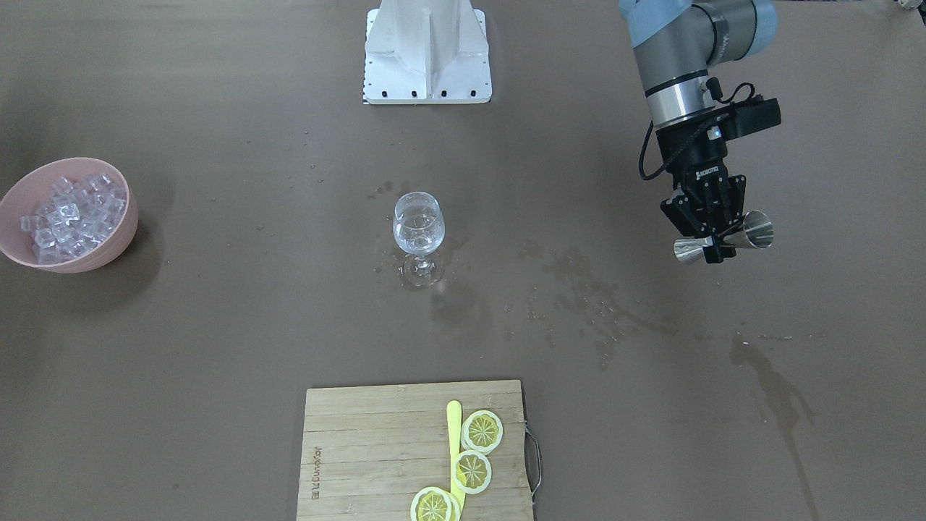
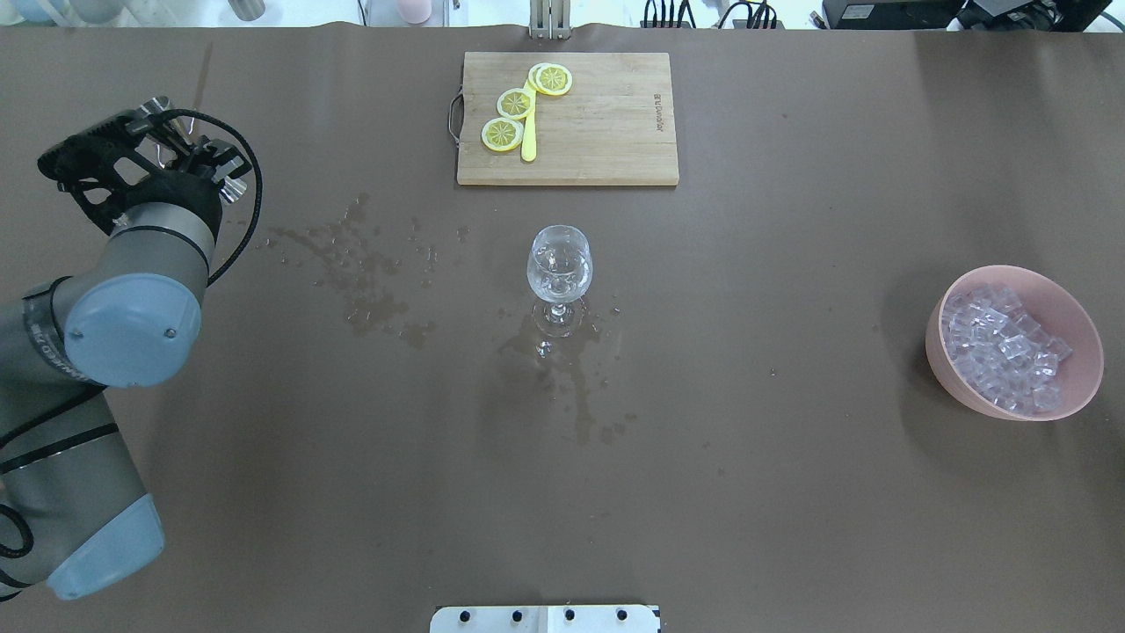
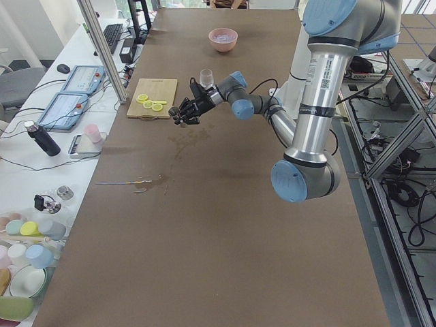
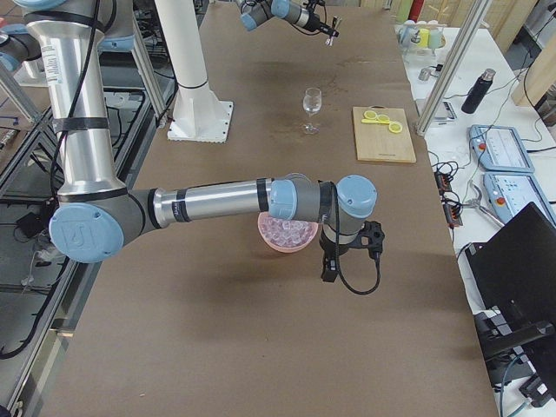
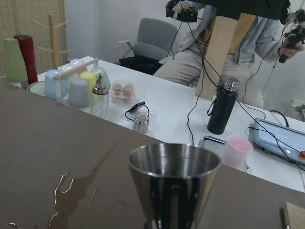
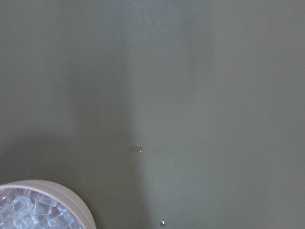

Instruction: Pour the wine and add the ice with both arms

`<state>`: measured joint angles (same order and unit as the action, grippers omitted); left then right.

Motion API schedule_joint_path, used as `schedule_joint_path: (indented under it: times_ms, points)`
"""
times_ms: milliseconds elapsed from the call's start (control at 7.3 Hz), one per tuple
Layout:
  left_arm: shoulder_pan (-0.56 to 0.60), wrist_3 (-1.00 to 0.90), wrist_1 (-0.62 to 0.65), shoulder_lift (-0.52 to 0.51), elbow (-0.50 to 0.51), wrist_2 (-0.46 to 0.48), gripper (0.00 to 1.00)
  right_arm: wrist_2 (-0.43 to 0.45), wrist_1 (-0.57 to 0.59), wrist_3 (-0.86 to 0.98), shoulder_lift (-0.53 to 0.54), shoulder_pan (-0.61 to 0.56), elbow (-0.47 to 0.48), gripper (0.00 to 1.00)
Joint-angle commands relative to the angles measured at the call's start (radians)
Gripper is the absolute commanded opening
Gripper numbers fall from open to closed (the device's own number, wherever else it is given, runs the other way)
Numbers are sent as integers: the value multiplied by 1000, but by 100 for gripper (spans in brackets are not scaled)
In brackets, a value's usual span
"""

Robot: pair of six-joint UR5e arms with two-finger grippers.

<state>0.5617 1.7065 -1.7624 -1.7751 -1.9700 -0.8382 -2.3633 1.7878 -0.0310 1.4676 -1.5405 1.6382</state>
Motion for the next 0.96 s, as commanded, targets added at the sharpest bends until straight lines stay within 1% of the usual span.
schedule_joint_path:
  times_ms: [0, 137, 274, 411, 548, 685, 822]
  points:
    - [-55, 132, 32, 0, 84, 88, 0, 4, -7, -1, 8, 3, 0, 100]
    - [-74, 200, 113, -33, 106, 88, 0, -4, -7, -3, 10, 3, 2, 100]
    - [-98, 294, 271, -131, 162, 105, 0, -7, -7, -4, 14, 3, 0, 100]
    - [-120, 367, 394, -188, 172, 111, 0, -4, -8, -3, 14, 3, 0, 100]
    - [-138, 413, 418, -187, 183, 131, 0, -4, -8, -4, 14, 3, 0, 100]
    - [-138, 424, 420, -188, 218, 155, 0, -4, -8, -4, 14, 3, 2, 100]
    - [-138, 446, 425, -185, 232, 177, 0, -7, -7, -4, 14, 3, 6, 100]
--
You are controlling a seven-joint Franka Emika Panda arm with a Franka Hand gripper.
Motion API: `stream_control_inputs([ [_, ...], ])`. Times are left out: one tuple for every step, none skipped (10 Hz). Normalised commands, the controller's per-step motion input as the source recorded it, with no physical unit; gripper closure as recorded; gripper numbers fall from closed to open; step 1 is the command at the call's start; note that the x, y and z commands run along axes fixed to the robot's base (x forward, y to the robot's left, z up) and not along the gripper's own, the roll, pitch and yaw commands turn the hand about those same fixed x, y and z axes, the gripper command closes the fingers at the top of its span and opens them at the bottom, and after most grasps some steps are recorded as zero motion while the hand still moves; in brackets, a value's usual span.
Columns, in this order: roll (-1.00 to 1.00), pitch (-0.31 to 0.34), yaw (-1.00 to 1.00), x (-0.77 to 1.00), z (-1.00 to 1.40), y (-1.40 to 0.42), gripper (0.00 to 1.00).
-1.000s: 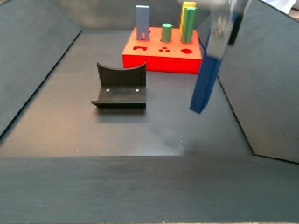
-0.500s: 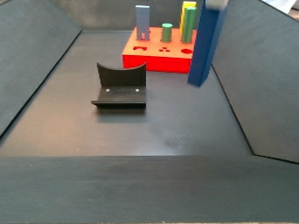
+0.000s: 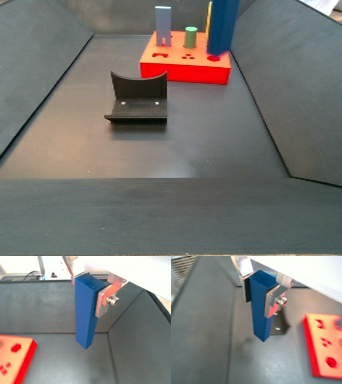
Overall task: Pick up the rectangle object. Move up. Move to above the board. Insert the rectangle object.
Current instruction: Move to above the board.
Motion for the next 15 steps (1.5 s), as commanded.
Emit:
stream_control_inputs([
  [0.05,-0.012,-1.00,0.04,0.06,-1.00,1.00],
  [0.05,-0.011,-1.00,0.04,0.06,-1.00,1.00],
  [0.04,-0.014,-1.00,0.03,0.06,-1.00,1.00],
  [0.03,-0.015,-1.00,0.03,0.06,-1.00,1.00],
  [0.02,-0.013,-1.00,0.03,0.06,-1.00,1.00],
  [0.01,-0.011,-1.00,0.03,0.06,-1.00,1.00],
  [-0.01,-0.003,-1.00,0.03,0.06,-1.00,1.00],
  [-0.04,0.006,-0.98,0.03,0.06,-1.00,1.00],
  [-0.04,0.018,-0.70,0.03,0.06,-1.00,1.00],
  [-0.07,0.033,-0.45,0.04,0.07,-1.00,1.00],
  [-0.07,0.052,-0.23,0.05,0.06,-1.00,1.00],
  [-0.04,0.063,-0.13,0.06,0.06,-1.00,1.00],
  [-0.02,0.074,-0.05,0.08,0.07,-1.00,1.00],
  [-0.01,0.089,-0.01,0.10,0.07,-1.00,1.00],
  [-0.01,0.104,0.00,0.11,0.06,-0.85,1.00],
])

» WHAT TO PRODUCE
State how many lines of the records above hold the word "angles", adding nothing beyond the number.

» THE ANSWER
2